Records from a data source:
++++++++

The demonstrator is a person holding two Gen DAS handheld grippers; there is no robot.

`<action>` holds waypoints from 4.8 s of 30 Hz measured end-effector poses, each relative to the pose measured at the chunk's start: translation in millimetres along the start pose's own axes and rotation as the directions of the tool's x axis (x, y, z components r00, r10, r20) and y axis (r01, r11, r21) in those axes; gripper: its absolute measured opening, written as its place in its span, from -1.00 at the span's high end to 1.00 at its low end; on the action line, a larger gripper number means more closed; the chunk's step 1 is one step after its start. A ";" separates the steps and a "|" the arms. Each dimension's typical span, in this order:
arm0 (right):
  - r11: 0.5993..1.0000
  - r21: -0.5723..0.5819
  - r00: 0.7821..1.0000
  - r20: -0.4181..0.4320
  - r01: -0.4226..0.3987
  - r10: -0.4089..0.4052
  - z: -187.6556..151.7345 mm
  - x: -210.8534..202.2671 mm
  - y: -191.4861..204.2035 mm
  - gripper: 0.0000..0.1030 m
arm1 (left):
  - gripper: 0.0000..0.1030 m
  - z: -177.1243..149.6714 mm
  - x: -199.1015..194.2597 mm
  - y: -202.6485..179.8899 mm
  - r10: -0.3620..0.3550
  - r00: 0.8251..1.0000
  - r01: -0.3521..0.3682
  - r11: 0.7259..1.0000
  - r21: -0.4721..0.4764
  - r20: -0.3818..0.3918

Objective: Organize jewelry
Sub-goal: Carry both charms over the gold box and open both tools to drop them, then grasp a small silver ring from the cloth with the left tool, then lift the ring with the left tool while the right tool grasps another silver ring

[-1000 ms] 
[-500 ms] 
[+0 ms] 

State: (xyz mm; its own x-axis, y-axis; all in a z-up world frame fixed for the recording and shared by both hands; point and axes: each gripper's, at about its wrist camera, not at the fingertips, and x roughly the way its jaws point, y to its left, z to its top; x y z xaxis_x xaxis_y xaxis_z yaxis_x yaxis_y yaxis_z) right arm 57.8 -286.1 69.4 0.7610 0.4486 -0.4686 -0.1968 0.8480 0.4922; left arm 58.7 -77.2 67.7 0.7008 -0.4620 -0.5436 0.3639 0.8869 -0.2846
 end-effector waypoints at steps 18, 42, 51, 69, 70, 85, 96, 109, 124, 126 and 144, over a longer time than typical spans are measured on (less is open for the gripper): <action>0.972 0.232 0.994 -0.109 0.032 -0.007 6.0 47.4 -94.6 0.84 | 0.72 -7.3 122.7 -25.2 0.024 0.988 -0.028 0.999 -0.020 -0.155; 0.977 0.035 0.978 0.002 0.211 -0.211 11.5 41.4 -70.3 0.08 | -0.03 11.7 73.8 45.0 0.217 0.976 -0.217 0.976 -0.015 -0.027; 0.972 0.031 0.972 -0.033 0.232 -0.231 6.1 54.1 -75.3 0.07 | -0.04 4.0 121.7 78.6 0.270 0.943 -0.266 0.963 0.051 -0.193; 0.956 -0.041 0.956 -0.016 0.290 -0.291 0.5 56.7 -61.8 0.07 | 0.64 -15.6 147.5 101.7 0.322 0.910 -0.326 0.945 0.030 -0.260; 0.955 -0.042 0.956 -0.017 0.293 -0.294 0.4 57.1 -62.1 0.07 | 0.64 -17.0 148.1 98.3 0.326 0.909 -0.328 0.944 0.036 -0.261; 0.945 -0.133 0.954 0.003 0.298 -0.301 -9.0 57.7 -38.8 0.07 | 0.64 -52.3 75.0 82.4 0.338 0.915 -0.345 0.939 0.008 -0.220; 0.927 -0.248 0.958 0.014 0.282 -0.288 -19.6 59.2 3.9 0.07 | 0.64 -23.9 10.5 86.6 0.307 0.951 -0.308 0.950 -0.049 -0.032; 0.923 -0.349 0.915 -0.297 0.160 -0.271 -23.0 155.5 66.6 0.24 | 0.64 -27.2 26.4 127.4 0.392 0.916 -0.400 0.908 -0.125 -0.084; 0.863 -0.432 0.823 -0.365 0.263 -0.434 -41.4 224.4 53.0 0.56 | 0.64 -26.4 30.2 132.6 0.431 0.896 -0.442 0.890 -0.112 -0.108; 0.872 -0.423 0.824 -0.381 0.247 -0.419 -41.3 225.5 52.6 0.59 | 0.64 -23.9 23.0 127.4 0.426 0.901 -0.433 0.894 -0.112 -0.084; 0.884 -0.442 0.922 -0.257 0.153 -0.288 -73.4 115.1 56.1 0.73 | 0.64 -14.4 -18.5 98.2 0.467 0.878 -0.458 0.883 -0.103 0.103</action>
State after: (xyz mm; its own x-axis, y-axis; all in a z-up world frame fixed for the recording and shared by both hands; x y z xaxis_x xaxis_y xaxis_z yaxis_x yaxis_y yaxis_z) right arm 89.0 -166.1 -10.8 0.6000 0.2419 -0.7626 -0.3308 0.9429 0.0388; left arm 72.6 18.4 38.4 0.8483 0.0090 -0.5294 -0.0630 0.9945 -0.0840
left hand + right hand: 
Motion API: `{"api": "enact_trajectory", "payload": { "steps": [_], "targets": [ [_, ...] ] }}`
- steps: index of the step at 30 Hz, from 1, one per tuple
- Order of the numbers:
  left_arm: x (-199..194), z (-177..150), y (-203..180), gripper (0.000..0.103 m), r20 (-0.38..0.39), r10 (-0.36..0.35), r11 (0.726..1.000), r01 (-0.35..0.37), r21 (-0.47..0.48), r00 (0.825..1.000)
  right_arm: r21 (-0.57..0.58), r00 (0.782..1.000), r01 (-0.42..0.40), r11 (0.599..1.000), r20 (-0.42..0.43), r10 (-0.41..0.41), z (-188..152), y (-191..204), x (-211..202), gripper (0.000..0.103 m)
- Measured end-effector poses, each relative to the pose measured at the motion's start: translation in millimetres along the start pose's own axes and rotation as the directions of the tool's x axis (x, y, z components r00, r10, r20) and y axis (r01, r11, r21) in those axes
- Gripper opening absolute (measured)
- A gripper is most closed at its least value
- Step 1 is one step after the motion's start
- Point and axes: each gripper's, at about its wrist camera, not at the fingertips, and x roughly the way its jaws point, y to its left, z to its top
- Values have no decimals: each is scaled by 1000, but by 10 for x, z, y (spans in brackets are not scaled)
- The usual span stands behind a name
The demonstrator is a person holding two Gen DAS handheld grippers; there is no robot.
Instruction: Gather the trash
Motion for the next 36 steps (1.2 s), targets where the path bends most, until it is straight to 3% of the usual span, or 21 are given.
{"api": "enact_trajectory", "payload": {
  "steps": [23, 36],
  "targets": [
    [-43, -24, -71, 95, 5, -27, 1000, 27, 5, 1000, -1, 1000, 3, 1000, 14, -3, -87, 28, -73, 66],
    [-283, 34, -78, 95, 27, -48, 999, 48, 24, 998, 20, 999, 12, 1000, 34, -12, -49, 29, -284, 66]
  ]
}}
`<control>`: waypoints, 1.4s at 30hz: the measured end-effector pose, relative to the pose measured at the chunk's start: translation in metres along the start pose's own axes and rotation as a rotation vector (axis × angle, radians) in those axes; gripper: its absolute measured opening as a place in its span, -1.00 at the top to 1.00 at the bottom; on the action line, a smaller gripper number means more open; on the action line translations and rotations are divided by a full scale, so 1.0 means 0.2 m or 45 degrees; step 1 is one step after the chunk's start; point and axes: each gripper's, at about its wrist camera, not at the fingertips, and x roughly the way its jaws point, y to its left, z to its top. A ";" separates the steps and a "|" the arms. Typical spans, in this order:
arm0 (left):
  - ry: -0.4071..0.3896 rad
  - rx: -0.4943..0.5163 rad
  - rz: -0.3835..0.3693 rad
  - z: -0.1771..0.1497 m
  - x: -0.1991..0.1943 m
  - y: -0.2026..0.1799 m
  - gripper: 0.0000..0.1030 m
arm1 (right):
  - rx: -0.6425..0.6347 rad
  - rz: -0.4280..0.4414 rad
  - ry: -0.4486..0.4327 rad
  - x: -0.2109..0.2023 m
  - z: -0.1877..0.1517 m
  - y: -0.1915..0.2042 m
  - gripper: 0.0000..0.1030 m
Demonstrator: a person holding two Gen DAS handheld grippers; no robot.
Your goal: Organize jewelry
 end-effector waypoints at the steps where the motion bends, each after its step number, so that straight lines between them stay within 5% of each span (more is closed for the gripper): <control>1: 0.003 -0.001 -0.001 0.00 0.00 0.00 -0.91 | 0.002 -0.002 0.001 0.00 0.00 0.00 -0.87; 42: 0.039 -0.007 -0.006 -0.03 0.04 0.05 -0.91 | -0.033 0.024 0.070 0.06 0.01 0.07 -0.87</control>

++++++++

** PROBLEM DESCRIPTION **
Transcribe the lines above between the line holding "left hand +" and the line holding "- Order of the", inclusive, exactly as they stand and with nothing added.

** OUTPUT **
left hand + right hand: 
Motion API: `{"api": "enact_trajectory", "payload": { "steps": [_], "targets": [ [_, ...] ] }}`
- steps: index of the step at 30 Hz, from 1, one per tuple
- Order of the numbers:

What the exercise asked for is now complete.